Furthermore, the binding affinity of CBGA and CBG was compared by the SPR assay. As shown in the SPR sensorgrams, CBGA displayed a typical binding association–dissociation pattern with RU values ranging from 16.6–62.1 (Figure 7C), whilst CBG had a fast dissociation phase (Figure 7D). The Mpro protein binding capacity of CBGA and CBG was supported by their binding parameters, in which only CBGA had detectable Ka, Kd, and KD values (Table 2).

Table 2

Mpro protein binding parameters (Ka, Kd, and KD) of CBGA and CBG obtained from the SPR experiments.

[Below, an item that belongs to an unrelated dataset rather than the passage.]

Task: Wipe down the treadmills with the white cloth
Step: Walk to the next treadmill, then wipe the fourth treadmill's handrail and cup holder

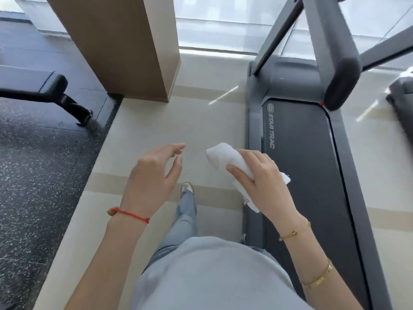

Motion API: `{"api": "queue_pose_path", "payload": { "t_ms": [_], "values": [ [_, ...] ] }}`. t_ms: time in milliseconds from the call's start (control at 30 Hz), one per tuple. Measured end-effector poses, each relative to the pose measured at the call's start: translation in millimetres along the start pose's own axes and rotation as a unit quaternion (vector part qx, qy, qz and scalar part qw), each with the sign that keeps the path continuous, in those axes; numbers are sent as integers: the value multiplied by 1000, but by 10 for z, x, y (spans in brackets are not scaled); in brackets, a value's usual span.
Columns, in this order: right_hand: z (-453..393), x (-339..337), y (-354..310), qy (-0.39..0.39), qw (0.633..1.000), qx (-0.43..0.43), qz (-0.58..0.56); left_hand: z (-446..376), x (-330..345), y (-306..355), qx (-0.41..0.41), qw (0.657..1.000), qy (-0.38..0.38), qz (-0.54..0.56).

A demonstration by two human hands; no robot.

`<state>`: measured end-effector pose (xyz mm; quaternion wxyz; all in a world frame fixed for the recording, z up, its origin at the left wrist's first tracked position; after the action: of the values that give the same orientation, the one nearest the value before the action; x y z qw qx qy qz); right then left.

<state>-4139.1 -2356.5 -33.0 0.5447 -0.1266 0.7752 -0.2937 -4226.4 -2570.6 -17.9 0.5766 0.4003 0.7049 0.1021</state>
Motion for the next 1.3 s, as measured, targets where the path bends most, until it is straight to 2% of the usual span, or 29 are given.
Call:
{"api": "queue_pose_path", "payload": {
  "t_ms": [233, 400, 700, 900, 1067, 1300],
  "values": [
    [-1067, 53, 109, 96, 994, 32, 41, -1498, 422, -57, 90, 994, -33, 47],
    [-1776, -38, 233, 190, 975, 73, 93, -2537, 773, 50, 163, 981, -67, 84],
    [-2444, -512, 597, 318, 910, 151, 218, -3686, 1579, 811, 322, 921, -159, 153],
    [-2605, -905, 1052, 358, 856, 203, 312, -4077, 2108, 1374, 374, 883, -202, 198],
    [-2722, -1101, 1362, 339, 815, 249, 398, -4236, 2455, 1776, 412, 859, -223, 207],
    [-2903, -1269, 1699, 321, 786, 287, 444, -4490, 2881, 2171, 469, 833, -223, 191]
  ]
}}
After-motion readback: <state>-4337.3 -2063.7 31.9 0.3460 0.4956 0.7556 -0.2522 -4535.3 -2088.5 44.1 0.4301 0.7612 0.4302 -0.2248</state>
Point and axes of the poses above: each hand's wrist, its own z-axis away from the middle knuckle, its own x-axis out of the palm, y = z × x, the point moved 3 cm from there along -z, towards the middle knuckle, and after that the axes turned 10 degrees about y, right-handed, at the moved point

Ligand Ka (1/Ms) Kd (1/s) KD (M)
CBGA 389.8 0.01516 3.89 × 10−5
CBG 12160 1.104 9.01 × 10−5

In addition, the interactions between the Mpro protein and CBGA and CBG were explored. Computational docking showed that both CBGA and CBG can fit into the binding pocket of the Mpro protein (Figure 8A,B) but they formed distinct molecular bonds with the protein. Although the major molecular force in the ligand–protein complex was conventional hydrogen bonding, CBGA was able to form hydrogen bonds via different amino acid residues, due to the presence of the carboxylic acid, as compared to CBG (His 41, Met 49 and Glu 166 vs. Glu 166 and Arg 189, respectively; Figure 8C,D).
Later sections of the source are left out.